## REQUIREMENT
Lines containing the word "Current" are to be copied from the data below.

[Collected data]
-- Opening Marker --

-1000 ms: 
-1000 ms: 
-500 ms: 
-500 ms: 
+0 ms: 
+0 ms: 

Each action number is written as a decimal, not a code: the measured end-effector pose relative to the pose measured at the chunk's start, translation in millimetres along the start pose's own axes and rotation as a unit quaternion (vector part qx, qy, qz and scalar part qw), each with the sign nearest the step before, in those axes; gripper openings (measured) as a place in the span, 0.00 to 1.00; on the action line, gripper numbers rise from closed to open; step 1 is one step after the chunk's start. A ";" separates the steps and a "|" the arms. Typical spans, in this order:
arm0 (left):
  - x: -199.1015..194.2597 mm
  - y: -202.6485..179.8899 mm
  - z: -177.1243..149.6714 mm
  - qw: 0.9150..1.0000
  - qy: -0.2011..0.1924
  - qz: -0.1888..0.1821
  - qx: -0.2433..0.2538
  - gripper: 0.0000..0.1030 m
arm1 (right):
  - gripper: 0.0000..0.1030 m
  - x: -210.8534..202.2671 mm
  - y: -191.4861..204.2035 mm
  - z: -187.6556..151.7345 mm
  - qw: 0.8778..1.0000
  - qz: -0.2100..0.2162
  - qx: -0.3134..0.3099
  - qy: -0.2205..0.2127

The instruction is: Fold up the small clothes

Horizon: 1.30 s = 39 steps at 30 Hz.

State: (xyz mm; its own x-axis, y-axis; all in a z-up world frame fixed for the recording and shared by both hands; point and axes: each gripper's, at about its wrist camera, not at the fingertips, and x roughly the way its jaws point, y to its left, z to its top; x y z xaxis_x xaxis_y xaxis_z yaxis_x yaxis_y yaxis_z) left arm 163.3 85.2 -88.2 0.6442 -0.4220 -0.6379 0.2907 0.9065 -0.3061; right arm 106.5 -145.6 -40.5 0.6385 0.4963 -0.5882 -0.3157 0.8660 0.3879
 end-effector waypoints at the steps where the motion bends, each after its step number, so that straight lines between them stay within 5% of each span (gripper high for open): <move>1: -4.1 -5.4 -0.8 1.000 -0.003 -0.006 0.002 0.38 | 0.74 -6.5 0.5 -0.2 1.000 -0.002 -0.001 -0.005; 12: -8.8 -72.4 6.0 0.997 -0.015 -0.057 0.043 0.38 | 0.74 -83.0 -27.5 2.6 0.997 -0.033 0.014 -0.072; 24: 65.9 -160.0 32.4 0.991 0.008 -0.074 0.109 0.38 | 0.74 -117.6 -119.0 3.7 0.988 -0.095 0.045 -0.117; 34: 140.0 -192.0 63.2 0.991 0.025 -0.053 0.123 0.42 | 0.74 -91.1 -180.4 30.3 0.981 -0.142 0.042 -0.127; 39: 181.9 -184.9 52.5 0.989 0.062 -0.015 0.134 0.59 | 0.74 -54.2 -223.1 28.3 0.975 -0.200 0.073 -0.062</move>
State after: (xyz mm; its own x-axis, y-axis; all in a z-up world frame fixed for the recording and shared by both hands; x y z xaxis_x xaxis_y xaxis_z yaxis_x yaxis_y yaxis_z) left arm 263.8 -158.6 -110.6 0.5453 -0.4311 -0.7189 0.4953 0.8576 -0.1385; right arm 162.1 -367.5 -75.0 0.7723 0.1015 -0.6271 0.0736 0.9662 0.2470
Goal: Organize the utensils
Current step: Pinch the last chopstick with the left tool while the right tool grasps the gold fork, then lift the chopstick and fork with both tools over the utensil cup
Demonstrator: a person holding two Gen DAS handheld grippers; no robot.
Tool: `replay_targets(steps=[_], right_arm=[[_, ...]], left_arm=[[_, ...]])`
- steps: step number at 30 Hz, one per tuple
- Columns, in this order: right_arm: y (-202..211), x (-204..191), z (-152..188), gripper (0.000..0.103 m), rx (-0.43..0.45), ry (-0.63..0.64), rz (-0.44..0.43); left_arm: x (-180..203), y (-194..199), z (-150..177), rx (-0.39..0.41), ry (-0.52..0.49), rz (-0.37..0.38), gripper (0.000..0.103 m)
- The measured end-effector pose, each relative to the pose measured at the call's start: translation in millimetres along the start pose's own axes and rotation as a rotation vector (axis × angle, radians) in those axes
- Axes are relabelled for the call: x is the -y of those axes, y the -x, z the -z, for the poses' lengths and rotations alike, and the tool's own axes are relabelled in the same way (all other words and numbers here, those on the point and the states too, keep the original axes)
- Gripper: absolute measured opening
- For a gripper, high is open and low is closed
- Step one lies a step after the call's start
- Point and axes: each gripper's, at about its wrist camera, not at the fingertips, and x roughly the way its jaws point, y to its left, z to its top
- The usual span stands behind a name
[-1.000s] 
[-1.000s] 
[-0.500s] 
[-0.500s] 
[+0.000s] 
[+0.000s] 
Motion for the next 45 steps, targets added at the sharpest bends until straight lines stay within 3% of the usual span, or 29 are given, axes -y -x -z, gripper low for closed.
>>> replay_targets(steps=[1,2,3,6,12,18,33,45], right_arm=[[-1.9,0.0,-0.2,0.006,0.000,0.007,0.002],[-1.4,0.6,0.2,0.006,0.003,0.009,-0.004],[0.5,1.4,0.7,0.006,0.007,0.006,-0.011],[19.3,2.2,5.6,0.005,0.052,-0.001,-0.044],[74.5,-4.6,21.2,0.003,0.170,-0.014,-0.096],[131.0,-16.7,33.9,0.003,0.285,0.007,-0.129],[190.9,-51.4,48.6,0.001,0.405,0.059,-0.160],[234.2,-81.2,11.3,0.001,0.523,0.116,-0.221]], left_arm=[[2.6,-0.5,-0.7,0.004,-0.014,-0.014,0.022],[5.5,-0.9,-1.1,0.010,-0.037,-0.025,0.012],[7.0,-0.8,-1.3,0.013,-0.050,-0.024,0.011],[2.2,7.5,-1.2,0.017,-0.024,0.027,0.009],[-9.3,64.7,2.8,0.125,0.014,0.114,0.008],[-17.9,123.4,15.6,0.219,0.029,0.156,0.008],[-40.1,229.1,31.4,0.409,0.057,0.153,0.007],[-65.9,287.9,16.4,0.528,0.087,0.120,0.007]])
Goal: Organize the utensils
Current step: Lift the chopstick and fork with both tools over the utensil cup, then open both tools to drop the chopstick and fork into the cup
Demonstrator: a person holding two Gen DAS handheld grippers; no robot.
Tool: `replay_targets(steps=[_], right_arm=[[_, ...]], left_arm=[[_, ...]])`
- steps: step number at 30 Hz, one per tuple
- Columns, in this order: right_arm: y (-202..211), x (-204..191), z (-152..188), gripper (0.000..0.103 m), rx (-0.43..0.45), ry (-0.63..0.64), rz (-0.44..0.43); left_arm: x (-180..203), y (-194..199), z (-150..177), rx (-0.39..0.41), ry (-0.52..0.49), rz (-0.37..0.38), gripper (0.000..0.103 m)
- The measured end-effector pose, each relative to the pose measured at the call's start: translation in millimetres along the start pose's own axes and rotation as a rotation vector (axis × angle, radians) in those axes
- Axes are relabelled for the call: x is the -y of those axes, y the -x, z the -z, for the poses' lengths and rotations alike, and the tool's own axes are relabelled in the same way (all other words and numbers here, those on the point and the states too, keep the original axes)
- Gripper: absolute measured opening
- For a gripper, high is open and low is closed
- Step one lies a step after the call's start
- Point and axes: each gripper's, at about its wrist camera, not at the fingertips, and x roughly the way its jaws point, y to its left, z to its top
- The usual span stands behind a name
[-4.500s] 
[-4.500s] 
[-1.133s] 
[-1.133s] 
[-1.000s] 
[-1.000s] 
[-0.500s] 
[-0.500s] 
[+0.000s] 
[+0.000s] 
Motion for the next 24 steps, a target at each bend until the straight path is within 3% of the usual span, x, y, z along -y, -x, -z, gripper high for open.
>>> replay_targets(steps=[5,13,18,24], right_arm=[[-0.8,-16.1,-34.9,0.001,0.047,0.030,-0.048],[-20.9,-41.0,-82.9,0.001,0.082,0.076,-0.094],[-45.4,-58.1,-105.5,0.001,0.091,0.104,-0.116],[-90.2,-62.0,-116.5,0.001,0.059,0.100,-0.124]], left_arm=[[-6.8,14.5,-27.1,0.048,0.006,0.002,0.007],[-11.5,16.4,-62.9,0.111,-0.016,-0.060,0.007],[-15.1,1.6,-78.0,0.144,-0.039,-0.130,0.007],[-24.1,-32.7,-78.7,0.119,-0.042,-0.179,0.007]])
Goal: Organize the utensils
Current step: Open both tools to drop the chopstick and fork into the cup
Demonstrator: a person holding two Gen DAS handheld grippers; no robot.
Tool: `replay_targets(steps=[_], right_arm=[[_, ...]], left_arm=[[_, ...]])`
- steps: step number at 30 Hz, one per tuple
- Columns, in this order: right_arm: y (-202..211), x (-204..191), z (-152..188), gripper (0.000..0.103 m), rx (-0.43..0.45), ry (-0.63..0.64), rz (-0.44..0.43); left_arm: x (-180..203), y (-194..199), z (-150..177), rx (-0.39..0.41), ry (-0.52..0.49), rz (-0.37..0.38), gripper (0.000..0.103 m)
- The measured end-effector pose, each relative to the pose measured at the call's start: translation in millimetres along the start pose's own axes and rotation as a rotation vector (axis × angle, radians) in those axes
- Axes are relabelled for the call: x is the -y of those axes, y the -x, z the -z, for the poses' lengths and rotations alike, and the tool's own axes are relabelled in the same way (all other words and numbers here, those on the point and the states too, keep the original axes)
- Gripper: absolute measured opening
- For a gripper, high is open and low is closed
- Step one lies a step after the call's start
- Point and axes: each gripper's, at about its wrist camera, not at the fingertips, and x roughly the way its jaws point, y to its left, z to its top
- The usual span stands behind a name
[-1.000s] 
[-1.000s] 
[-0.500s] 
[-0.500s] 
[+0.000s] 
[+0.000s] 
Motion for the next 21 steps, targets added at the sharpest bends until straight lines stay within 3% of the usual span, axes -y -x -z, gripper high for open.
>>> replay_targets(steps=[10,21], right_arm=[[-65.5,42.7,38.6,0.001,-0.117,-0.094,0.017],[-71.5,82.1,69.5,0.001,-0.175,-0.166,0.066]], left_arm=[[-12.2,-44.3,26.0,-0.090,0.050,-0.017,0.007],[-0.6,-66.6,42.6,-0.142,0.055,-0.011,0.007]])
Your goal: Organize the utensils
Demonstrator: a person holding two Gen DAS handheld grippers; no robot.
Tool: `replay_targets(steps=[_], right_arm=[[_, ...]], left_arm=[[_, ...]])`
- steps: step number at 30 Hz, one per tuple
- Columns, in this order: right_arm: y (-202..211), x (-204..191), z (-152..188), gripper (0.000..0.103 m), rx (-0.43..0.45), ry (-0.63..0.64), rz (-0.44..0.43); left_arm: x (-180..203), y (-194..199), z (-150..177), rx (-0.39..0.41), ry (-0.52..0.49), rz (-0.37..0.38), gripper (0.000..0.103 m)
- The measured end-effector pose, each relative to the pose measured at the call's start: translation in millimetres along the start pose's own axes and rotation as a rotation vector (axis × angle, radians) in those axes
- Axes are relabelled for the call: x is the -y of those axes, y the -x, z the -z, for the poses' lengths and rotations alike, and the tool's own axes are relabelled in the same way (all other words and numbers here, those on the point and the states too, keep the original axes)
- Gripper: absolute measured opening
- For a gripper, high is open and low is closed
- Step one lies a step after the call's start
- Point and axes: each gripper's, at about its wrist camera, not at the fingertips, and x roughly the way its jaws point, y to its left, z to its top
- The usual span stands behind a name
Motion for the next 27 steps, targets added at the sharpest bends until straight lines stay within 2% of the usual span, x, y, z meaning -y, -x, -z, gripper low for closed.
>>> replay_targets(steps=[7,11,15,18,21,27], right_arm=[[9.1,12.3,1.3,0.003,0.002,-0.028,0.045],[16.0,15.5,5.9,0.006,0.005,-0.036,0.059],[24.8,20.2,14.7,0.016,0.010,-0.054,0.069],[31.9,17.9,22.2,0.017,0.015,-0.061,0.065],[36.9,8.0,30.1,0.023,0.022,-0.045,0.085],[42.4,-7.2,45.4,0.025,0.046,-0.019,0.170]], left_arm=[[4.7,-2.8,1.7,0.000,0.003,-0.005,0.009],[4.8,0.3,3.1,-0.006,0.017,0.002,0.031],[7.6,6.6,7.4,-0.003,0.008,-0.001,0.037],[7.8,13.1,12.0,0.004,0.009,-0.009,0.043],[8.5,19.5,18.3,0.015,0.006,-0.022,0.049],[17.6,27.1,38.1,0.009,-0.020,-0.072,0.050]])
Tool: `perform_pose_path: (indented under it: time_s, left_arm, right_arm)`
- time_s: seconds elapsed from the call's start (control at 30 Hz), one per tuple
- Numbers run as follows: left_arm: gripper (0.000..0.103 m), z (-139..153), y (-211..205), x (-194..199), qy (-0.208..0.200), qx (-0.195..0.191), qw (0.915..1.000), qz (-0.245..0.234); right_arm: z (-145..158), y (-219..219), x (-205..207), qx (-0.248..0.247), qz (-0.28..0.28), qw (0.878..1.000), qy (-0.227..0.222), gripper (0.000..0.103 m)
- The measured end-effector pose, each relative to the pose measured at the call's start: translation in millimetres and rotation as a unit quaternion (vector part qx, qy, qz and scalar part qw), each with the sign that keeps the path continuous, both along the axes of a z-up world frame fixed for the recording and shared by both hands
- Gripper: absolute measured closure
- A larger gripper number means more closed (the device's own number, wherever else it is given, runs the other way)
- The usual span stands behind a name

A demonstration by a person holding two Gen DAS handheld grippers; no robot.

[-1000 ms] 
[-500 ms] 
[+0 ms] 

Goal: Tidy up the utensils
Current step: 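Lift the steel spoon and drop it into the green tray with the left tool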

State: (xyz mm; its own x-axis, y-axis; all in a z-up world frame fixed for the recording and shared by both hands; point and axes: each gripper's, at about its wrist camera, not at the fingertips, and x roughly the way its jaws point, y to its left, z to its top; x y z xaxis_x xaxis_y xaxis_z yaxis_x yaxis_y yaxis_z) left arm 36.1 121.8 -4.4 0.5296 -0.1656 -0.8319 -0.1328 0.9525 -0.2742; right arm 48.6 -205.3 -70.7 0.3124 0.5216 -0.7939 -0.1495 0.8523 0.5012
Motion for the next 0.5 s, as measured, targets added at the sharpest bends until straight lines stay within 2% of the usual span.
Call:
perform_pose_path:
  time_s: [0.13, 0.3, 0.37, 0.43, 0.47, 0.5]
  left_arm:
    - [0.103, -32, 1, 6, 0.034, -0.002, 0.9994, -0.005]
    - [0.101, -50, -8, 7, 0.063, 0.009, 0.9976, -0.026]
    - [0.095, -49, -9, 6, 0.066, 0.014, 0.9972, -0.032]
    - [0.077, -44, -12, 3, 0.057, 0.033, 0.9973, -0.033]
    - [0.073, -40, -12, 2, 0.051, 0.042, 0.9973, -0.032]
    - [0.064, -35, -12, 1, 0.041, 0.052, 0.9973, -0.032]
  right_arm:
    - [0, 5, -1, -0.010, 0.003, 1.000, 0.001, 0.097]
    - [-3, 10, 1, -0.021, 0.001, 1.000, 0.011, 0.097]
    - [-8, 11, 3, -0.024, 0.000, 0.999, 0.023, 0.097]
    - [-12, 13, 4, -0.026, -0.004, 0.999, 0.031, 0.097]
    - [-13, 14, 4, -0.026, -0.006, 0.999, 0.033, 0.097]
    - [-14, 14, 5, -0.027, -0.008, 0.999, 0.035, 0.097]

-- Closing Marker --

## EXPECTED OUTPUT
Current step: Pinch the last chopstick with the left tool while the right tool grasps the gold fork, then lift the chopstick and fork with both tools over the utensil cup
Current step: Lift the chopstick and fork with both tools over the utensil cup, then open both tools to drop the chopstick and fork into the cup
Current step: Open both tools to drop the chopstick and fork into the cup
Current step: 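Lift the steel spoon and drop it into the green tray with the left tool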

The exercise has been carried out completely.